Source: medicare.gov

Medicare Plans for Different Needs

Posted by:  :  Category: Medicare

UnitedHealthcare is dedicated to helping people nationwide live healthier lives. Our goal is to simplify the health care experience, help you meet your health and wellness needs and carry on trusted relationships with care providers. We offer a wide range of Medicare Advantage, Medicare prescription drug and Medicare Special Needs Plans that might be a good fit for you.
Source: uhcmedicaresolutions.com

Medicare Advantage PPO Plans

The Medicare Part B premium. If you enrolled in Part B before 2016, you’ll pay $104.90. You’ll pay the standard premium of $121.80 in 2016 if any of the following situations applies: You enrolled in Part B for the first time in 2016; you get billed directly for your Part B premiums; you aren’t currently getting Social Security or Railroad Retirement benefits; and/or you have both Medicare and Medicaid, and Medicaid pays for your premiums.

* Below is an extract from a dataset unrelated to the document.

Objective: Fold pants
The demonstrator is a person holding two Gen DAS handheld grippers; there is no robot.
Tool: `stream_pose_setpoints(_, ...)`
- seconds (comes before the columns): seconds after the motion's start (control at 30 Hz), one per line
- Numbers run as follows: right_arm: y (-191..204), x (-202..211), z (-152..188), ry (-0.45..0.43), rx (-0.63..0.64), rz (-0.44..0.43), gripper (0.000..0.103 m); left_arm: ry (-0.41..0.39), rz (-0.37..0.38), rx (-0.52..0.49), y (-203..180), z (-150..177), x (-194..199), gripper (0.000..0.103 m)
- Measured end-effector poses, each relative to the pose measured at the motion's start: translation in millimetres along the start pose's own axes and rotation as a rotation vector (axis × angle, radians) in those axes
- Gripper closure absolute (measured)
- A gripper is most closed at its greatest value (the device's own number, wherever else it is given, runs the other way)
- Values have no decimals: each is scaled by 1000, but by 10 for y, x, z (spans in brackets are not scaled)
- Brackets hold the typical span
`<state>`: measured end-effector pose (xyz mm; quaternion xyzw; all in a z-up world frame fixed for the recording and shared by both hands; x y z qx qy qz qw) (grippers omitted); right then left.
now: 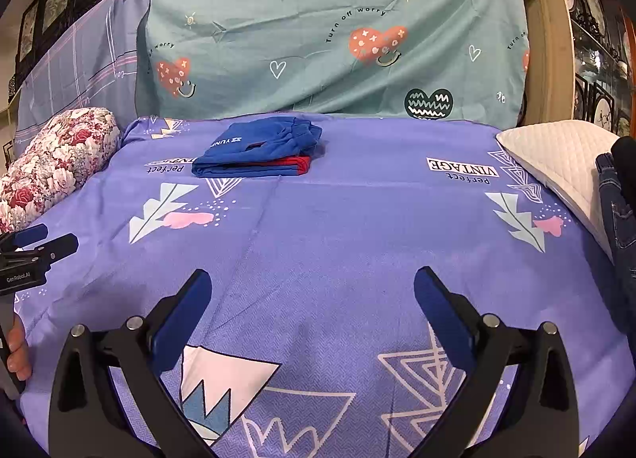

You may also pay a higher monthly premium if your adjusted modified gross income from your tax return two years ago is above a certain amount, or if you owe a late-enrollment penalty for Part B.
Source: ehealthmedicare.com

Compare Medicare Advantage & Supplemental Plans

Medicare Advantage insurance is offered by private insurance companies with a Medicare contract, and replaces Original Medicare Part A and Part B. You must continue to pay your Part B premiums. Medicare Advantage plans typically offer additional benefit options and have less cost-sharing than Original Medicare, and you may have to pay a monthly premium in return for the extra benefits. Medicare Advantage plans come in a variety of formats, such as HMO, PPO and PFFS plans, as well as special needs plans. Medicare beneficiaries can enroll in Medicare Advantage plans if they have Medicare Part A and Part B, but only during designated enrollment periods. These enrollment periods change from time-to-time, so please call us to get the most-up-to-date information.
Source: medicaresolutions.com

Blue Cross Medicare Advantage (PPO) Network Participation

If you are located in Bastrop, Bexar, Burnet, Caldwell, Chambers, Collin, Dallas, Denton, Fayette, Fort Bend, Hardin, Harris, Hays, Jefferson, Lee, Liberty, Montgomery, Tarrant, Travis, or Williamson counties, Blue Cross and Blue Shield of Texas (BCBSTX) would like to extend the opportunity to you for participation as a provider in the Blue Cross Medicare Advantage (PPO) plan.
Source: bcbstx.com

Medicare.gov: the official U.S. government site for Medicare

Posted by:  :  Category: Medicare

The page could not be loaded. The Medicare.gov Home page currently does not fully support browsers with "JavaScript" disabled. Please note that if you choose to continue without enabling "JavaScript" certain functionalities on this website may not be available.
Source: medicare.gov

California Health Advocates

We provide accurate, unbiased information about Medicare benefits and long-term care for Californians. Learn how Medicare works, ways to supplement your coverage, about low-income programs, prescription drugs and your long-term care options.
Source: cahealthadvocates.org

Australian Government Department of Human Services

This information was printed Friday 12 August 2016 from humanservices.gov.au/ It may not include all of the relevant information on this topic. Please consider any relevant site notices at humanservices.gov.au/siteinformation when using this material.